_Your task_.
Write out the data again exactly, skipping every picture.

Source material below:

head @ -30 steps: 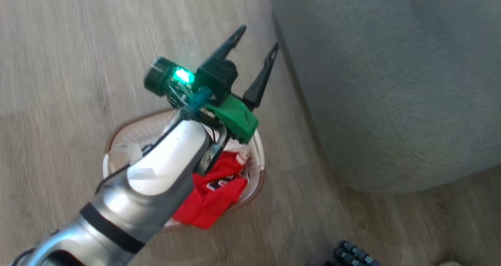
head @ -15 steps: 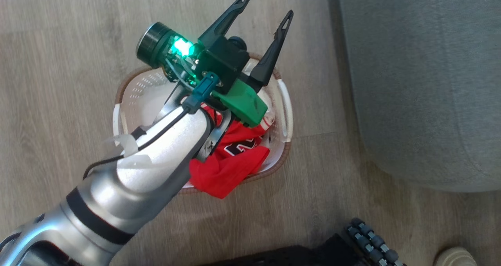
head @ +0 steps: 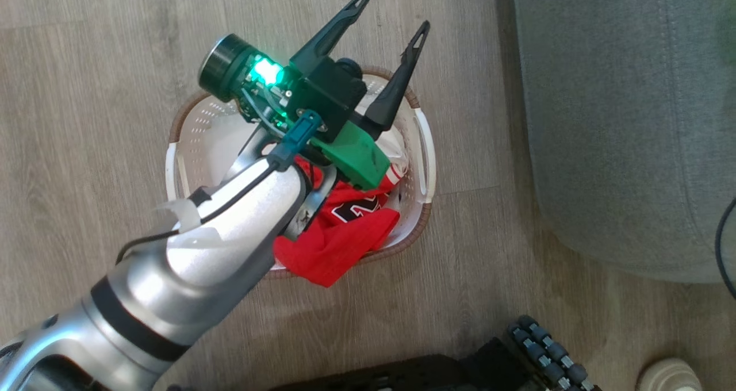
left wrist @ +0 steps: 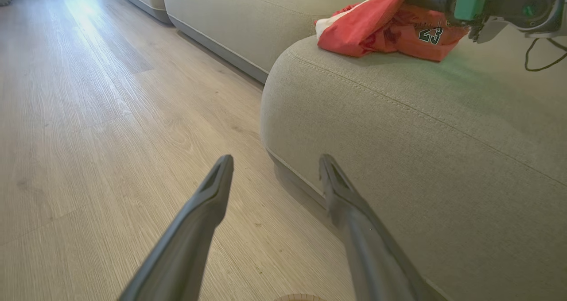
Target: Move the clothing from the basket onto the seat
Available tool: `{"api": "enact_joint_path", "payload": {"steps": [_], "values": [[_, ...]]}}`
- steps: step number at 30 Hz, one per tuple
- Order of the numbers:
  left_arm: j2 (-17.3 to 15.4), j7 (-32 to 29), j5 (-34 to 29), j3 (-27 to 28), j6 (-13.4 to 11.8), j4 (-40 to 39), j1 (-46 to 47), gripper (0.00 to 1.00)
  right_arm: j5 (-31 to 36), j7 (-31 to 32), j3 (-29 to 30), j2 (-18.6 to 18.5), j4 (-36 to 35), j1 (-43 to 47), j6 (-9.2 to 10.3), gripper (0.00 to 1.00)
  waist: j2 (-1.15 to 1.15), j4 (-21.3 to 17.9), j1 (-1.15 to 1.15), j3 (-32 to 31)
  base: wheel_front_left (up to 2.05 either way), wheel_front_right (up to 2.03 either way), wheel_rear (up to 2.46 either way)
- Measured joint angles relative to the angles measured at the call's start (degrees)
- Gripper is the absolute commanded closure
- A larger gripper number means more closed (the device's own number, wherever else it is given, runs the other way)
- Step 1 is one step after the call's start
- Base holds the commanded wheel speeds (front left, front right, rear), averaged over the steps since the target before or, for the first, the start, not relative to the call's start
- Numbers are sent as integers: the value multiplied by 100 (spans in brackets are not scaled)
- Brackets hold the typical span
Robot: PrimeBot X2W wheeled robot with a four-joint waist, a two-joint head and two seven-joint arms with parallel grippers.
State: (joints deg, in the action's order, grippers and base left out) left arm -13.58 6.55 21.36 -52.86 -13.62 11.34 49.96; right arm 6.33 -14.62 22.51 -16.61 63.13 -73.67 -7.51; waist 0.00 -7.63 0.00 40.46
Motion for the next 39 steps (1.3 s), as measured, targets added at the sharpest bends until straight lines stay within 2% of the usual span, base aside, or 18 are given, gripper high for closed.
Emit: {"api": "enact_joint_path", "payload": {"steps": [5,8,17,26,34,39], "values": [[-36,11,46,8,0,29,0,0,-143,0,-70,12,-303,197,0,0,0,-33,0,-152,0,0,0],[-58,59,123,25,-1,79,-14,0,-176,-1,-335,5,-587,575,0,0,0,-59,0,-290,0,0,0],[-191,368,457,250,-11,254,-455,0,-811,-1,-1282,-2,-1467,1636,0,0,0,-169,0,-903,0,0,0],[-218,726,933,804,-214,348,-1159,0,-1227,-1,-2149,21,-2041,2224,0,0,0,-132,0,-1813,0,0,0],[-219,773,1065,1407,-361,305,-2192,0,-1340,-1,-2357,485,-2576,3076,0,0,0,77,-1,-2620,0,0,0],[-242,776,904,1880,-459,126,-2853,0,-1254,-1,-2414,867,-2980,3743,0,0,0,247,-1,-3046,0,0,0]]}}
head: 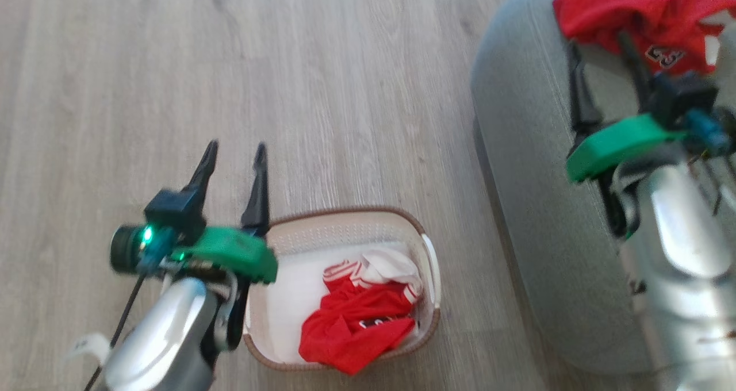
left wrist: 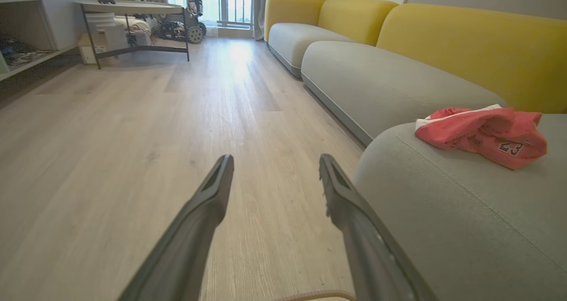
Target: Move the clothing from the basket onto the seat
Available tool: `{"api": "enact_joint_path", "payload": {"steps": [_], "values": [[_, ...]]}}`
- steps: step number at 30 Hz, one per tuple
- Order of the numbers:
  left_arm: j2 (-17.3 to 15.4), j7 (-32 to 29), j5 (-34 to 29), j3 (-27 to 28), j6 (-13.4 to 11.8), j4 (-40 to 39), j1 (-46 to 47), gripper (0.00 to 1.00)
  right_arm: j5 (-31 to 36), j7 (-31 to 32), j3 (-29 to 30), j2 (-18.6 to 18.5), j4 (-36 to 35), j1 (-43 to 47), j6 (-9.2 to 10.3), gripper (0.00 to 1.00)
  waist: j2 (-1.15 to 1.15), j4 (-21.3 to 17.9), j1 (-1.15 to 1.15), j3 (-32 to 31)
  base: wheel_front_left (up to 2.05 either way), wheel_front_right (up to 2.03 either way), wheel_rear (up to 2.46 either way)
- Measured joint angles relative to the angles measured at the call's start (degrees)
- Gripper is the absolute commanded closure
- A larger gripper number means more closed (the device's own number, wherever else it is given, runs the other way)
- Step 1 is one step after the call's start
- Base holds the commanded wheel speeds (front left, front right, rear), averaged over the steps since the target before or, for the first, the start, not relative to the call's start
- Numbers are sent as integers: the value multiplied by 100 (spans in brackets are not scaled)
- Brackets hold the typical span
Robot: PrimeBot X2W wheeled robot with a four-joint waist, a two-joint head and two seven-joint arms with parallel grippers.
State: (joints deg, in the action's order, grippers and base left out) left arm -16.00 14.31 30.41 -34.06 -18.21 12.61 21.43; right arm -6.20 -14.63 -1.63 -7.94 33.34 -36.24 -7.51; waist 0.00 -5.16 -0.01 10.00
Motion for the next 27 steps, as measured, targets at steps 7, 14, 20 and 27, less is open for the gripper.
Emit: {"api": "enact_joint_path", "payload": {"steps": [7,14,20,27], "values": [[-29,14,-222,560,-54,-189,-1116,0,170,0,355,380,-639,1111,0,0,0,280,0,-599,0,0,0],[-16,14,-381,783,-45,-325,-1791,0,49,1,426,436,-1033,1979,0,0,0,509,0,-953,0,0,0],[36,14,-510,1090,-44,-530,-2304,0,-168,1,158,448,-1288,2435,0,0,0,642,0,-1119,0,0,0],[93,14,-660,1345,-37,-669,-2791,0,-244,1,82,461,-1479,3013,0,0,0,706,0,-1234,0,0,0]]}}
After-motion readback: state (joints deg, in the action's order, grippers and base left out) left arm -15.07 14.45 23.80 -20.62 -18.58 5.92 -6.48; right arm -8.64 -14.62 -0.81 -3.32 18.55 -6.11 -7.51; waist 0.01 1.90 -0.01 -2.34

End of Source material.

_Finished exercise_.
head @ -30 steps: 
head @ -15 steps: 
head @ +0 steps: 
left wrist @ +0 steps: 
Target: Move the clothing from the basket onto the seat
Available tool: `{"api": "enact_joint_path", "payload": {"steps": [_], "values": [[_, ...]]}}`
- steps: step number at 30 Hz, one per tuple
- Order of the numbers:
  left_arm: j2 (-17.3 to 15.4), j7 (-32 to 29), j5 (-34 to 29), j3 (-27 to 28), j6 (-13.4 to 11.8), j4 (-40 to 39), j1 (-46 to 47), gripper (0.00 to 1.00)
  right_arm: j5 (-31 to 36), j7 (-31 to 32), j3 (-29 to 30), j2 (-18.6 to 18.5), j4 (-36 to 35), j1 (-43 to 47), j6 (-9.2 to 10.3), gripper (0.00 to 1.00)
  waist: j2 (-1.15 to 1.15), j4 (-21.3 to 17.9), j1 (-1.15 to 1.15), j3 (-32 to 31)
  base: wheel_front_left (up to 2.05 either way), wheel_front_right (up to 2.03 either way), wheel_rear (up to 2.46 either way)
- Measured joint angles relative to the angles measured at the call's start (degrees)
- Gripper is the absolute commanded closure
- A larger gripper number means more closed (the device's own number, wherever else it is given, runs the other way)
- Step 1 is one step after the call's start
- Base holds the commanded wheel speeds (front left, front right, rear), averaged over the steps since the target before or, for the first, the start, not relative to the call's start
- Numbers are sent as integers: the value multiplied by 100 (spans in brackets are not scaled)
- Brackets hold the typical span
Robot: PrimeBot X2W wheeled robot with a four-joint waist, a two-joint head and two seven-joint arms with parallel grippers.
State: (joints deg, in the action's order, grippers and base left out) left arm -13.58 6.55 21.36 -52.86 -13.62 11.34 49.96; right arm 6.33 -14.62 22.51 -16.61 63.13 -73.67 -7.51; waist 0.00 -7.63 0.00 40.46
Motion for the next 39 steps (1.3 s), as measured, targets added at the sharpest bends until straight lines stay within 2% of the usual span, base aside, or 18 are given, gripper high for closed.
Emit: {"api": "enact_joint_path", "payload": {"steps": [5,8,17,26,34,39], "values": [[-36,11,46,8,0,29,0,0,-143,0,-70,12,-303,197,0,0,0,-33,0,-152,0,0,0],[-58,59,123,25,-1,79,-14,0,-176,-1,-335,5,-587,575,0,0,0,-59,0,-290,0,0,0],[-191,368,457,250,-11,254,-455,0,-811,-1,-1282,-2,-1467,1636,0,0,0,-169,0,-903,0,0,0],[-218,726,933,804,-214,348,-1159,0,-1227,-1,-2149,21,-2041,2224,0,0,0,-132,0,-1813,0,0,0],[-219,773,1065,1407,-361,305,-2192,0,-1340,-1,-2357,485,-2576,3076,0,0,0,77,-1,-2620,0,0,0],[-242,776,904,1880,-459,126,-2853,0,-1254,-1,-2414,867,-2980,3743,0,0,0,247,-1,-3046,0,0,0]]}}
head: 
left wrist: 
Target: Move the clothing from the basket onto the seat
Available tool: `{"api": "enact_joint_path", "payload": {"steps": [_], "values": [[_, ...]]}}`
- steps: step number at 30 Hz, one per tuple
- Order of the numbers:
  left_arm: j2 (-17.3 to 15.4), j7 (-32 to 29), j5 (-34 to 29), j3 (-27 to 28), j6 (-13.4 to 11.8), j4 (-40 to 39), j1 (-46 to 47), gripper (0.00 to 1.00)
  right_arm: j5 (-31 to 36), j7 (-31 to 32), j3 (-29 to 30), j2 (-18.6 to 18.5), j4 (-36 to 35), j1 (-43 to 47), j6 (-9.2 to 10.3), gripper (0.00 to 1.00)
  waist: j2 (-1.15 to 1.15), j4 (-21.3 to 17.9), j1 (-1.15 to 1.15), j3 (-32 to 31)
  base: wheel_front_left (up to 2.05 either way), wheel_front_right (up to 2.03 either way), wheel_rear (up to 2.46 either way)
- Measured joint angles relative to the angles measured at the call's start (degrees)
- Gripper is the absolute commanded closure
- A larger gripper number means more closed (the device's own number, wherever else it is given, runs the other way)
- Step 1 is one step after the call's start
- Base holds the commanded wheel speeds (front left, front right, rear), averaged over the steps since the target before or, for the first, the start, not relative to the call's start
- Numbers are sent as integers: the value multiplied by 100 (spans in brackets are not scaled)
- Brackets hold the typical span
Robot: PrimeBot X2W wheeled robot with a four-joint waist, a two-joint head and two seven-joint arms with parallel grippers.
State: (joints deg, in the action's order, grippers and base left out) left arm -16.00 14.31 30.41 -34.06 -18.21 12.61 21.43; right arm -6.20 -14.63 -1.63 -7.94 33.34 -36.24 -7.51; waist 0.00 -5.16 -0.01 10.00
Motion for the next 27 steps, as measured, targets at steps 7, 14, 20 and 27, less is open for the gripper.
Emit: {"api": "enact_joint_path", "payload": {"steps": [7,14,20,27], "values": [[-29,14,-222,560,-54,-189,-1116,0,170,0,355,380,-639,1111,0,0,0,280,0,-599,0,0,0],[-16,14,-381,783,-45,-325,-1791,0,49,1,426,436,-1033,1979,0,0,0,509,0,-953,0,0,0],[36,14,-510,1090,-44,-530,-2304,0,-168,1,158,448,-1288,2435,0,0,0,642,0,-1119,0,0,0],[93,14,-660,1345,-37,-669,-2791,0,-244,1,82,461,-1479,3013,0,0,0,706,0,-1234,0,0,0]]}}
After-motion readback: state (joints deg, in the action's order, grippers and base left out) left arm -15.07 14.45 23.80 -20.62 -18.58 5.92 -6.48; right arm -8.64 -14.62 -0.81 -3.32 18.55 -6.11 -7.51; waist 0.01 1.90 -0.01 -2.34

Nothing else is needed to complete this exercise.